With these criteria in mind, what are the components of a high-functioning recruiter training program? This is the million-dollar question, because there is no one program, out of the box, on the market that will provide what you need to train your recruiters. All organizations and all TA leaders are going to have to do some of this heavy lifting on their own to build the program that will have the most impact for them.

All the recruiter training programs that I've developed had these components:

  • Live role playing. This is the one thing that is extremely hard to replicate with technology: Sitting down face to face with a recruiter trainee and doing live role playing with real-life scenarios they'll face when on the phone with a candidate. Even recruiting leaders shy away from this because it's "embarrassing." To me, it's more embarrassing to have recruiters who don't know what they're doing!
  • Phone calls. Every recruiter training program must get the new recruiter on the phone as soon as possible, even on the first day! There is no substitute for live interactions with candidates. My recruiter training programs attempt to break down these interactions in small parts. An example might be getting a new recruit to call for updated resumes of candidates you haven't spoken to in a while but who have the background you are looking for.
  • Sourcing. A major part of a recruiter's job is his or her ability to find and attract candidates. In a nutshell, this is sourcing! The good news is that there are actually a few really good online sourcing training programs that keep up to date on the latest and greatest sourcing techniques and will also test the recruiter's knowledge in these areas upon completion.
  • Intake meetings. Conducting great intake meetings with hiring managers is paramount to being great at recruiting. Thus, this has to be part of your training. What questions should the recruiters be asking? When should they push for more? When should they push back for concessions on skills or pay? Add your own questions to fit your organization and industry.
  • Operations experience/knowledge. The best recruiters know the business they're recruiting for. The problem is we usually don't have the ability to pull people out of operations and teach them how to recruit. You need to give them a taste of what different employees do to get recruiters comfortable in the departments and locations where they're responsible for recruiting talent. Try ride-alongs, plant visits and attendance at weekly operational meetings. All will help give trainees a better understanding of what skills the organization needs from candidates.
  • On-demand courses. Organizations move fast, and they need training that can begin and end on their timeline, instead of having to wait for the next available program. On-demand recruiter training is a must. If you have to wait weeks or months to formally train a recruiter, it will be too late to stop bad habits from forming.
  • Mentoring. Having a mentor to turn to when we don't know something is a huge component to the success of our recruiter training.

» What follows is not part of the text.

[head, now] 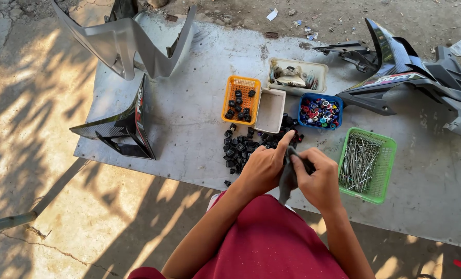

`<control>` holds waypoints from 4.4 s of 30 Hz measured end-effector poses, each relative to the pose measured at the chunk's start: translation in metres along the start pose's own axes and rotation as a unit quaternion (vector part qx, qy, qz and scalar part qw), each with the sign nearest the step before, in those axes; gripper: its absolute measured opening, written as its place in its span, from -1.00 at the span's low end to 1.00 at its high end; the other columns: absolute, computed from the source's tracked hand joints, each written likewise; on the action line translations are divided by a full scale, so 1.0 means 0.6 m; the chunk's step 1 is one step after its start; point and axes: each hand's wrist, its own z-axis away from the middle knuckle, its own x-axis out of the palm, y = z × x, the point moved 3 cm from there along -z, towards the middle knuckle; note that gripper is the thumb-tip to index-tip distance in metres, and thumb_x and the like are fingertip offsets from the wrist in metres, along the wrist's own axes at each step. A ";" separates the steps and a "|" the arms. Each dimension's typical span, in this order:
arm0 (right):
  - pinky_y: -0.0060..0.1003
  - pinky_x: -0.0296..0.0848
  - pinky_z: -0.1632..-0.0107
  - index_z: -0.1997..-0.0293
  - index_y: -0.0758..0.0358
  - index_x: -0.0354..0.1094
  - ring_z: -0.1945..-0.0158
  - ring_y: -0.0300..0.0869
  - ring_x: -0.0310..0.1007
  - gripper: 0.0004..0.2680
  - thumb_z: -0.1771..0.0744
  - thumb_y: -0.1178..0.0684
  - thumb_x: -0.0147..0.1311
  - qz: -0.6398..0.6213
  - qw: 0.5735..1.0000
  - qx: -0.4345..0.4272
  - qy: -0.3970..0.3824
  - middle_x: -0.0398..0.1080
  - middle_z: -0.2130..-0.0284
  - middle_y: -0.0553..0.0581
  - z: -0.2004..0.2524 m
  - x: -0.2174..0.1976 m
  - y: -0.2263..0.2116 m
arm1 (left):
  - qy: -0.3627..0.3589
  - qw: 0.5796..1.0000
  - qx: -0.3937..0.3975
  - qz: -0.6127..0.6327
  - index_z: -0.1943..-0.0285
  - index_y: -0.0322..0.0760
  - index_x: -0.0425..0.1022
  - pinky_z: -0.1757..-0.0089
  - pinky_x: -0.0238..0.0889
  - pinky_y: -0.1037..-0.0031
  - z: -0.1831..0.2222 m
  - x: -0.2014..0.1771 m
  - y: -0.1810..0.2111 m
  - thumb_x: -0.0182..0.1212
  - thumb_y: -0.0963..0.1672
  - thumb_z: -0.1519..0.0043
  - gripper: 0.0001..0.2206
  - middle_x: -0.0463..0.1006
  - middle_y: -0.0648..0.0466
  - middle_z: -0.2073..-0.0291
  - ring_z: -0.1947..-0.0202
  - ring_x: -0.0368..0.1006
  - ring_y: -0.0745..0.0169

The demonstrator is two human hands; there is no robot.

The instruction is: Cleaning small plastic motorcycle fairing fasteners or clips using a cloth.

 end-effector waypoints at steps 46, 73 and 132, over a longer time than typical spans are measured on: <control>-0.23 0.42 0.26 0.08 0.44 0.48 0.33 0.03 0.47 -0.87 -0.31 0.33 0.12 0.028 0.997 -0.074 0.026 0.45 0.29 0.28 0.024 0.044 -0.036 | 0.196 0.920 -0.202 0.274 -0.17 -0.39 0.34 0.05 0.26 0.46 0.013 0.037 -0.038 -0.35 0.03 -0.59 -0.57 0.45 -0.04 0.14 0.18 0.35 0.25; -0.26 0.38 0.31 0.08 0.43 0.50 0.42 -0.05 0.44 -0.86 -0.32 0.36 0.08 -0.034 0.999 0.014 -0.003 0.42 0.39 0.22 0.005 0.062 0.010 | 0.071 0.896 -0.307 0.314 -0.22 -0.38 0.33 0.25 0.30 0.42 -0.006 0.032 -0.032 -0.14 -0.02 -0.43 -0.64 0.48 -0.08 0.40 0.35 0.38 0.27; -0.18 0.49 0.13 0.17 0.38 0.47 0.21 0.06 0.51 -0.88 -0.26 0.29 0.23 0.050 0.995 0.073 0.050 0.44 0.19 0.26 0.055 0.176 0.233 | 0.136 0.789 -0.438 0.408 -0.12 -0.32 0.39 0.01 0.25 0.49 0.106 0.255 -0.186 -0.29 0.02 -0.51 -0.60 0.44 0.05 0.12 0.10 0.32 0.31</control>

It seems simple, but most organizations get this wrong. A mentor isn't just another recruiter doing the same job of whom you can ask questions. Mentors are people who have responsibility to ensure the success of a new recruiter.

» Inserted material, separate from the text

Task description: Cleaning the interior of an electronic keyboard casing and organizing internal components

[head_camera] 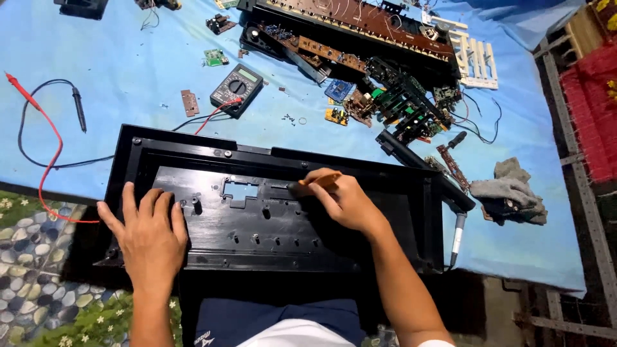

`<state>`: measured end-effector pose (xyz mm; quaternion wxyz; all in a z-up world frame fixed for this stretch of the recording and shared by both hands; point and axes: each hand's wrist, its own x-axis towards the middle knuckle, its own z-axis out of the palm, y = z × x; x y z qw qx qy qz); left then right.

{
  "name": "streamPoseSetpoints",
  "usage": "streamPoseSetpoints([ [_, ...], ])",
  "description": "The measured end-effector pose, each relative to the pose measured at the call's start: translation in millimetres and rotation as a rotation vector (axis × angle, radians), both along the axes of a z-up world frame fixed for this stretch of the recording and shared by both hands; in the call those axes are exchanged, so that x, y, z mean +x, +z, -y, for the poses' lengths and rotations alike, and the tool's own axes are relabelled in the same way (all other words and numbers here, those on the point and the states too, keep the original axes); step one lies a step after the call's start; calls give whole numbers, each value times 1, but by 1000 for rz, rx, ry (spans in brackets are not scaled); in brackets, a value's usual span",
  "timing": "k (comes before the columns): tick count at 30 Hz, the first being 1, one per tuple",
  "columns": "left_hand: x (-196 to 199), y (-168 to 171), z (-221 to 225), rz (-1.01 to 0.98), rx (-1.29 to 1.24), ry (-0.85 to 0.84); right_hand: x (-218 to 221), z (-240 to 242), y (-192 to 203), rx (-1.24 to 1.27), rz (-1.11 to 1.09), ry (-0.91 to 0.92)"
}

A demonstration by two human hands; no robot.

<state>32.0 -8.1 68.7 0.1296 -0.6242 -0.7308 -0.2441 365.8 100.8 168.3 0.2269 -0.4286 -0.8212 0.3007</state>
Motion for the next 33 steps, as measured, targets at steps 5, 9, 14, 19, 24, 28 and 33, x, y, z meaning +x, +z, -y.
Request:
streamPoseSetpoints([
  [5, -3, -6, 3, 73, 19, -26, 1, -2, -3, 165, 63, -130],
  [9, 1, 1, -2, 64, 32, -7, -17, -6, -29, 263, 23, 61],
  [14, -8, -10, 6, -17, 8, 37, -16, -14, -27, 336, -81, 72],
  [19, -25, 1, 1, 339, 351, -20, -20, -14, -38, 449, 85, -50],
  [24, -23, 24, -1, 197, 289, 116, -48, -11, -10, 370, -123, 31],
  [28, -64, -8, 4, 78, 226, 234, -44, -16, -6, 373, 173, -23],
  [33, -59, -19, 12, 290, -82, 295, -80, -14, -19, 251, -30, 82],
])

The length of training is really dependent on multiple factors, including the recruiters being trained, the function they'll be recruiting in, the tools they have available, and what level of recruiting and sourcing you expect. Typically, we find it takes about four to six weeks to get a recruiter up and running functionally, finding talent and making placements. My best recruiters tell me they weren't truly comfortable in their role until a year or two in the position.

With everything TA leaders have to do, recruiter training tends to fall way down on their list of priorities. The best leaders understand the importance of training and make it a priority. Great recruiter training is the foundation for great recruiting. It's amazing how much easier the job of TA leader is when you have great recruiters!

Tim Sackett, SHRM-SCP, is president of HRU Technical Resources, an engineering and IT staffing firm based in Lansing, Mich., and author of The Tim Sackett Project blog.